Maa Bamonti Kali Puja 2011 by Prasanta Mandal

Maa Bamonti Kali Puja 2011 by Prasanta Mandal
By Prasanta Mandal

বৃহস্পতিবার, ৩ নভেম্বর, ২০১১

Maa Bamonti Kali -

Maha Bamonti Kaali is the most compassionate of all the forms of goddesses as she provides salvation or liberation to her children. Kali is equivalent to Shiva because both of them are the destroyers of evil fake and unreal. It is considered that with the glimpse of Maa Kali, ego trembles with terror seeing its own eventual demise in her.

People who are attached to their ego would not be able to receive the idea of Kali and she will appear in a wrathful form to them. But people, who are engaged in spirituality, removing the illusion of the ego, will find Maha Bamonti Kaali in a different form. Maa Bamonti Kali will appear as sweet, affectionate, and overflowing with perplexing love for them.
Goddess Maa Bamonti Kali has four arms and hands depicting her immense strength. In two of her hands, she holds a sword and a fresh severed head, representing a great battle in which she defeated the demon Raktabija. The other two hands are there to bless her true devotees, suggesting that they will be saved as she will guide them here and in the hereafter.

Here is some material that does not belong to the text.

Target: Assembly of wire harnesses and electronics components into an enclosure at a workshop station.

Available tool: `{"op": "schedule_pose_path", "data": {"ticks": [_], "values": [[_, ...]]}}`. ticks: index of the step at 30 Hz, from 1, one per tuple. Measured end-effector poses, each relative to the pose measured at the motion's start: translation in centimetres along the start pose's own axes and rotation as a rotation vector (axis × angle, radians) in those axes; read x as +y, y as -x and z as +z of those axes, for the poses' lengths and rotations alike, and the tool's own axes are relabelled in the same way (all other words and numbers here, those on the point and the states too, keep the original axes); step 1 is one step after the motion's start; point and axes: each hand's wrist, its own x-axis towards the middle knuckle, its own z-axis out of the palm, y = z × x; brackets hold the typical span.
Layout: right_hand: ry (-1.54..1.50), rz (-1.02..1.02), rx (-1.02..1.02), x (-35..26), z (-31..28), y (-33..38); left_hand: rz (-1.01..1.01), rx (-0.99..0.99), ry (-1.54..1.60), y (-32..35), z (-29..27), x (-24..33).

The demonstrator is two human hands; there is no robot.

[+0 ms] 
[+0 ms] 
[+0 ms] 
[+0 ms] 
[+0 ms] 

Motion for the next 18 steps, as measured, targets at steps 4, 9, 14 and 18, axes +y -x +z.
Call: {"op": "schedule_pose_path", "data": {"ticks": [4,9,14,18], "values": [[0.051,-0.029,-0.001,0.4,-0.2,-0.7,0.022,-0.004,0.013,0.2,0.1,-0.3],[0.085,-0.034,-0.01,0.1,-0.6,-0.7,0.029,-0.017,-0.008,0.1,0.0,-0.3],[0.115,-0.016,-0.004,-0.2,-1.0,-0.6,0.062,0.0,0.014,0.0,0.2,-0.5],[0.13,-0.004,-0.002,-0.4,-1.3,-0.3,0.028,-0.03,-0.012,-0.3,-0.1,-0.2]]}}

To add to her dreadful appearance, she has long, sharp fangs and claw like hands with long nails and blood smeared on her lips; she laughs loudly, dances madly. She is a goddess who, in the words of David Kinsley, "threatens stability and order. Although she may be said to serve order in her role as slayer of demons, more often than not she becomes so frenzied on that battle-field, usually becoming drunk on the blood of her victim, that she herself begins to destroy the world that she is supposed to protect. Thus even in the service of the gods, she is ultimately dangerous and tends to get out of control. In association with other goddesses, she appears to represent their embodied wrath and fury, a frightening, dangerous dimension of the divine feminine that is released when these goddesses become enraged or are summoned to take part in war and killing. In relation to Shiva, she appears to play the opposite role from that of Parvati. Parvati calms Shiva, counterbalancing his anti-social or destructive tendencies. It is she who brings Shiva within the sphere of domesticity and who, with her soft glances, urges him to moderate the destructive aspects of his tandava dance. Kali is Shiva’s "other" wife, as it were, provoking him and encouraging him in his mad, antisocial, often disruptive habits. It is never Kali who takes Shiva but Shiva who must becalm Kali. Her association with criminals reinforces her dangerous role vis-à-vis society. She is at home outside the moral order and seems to be unbounded by that order."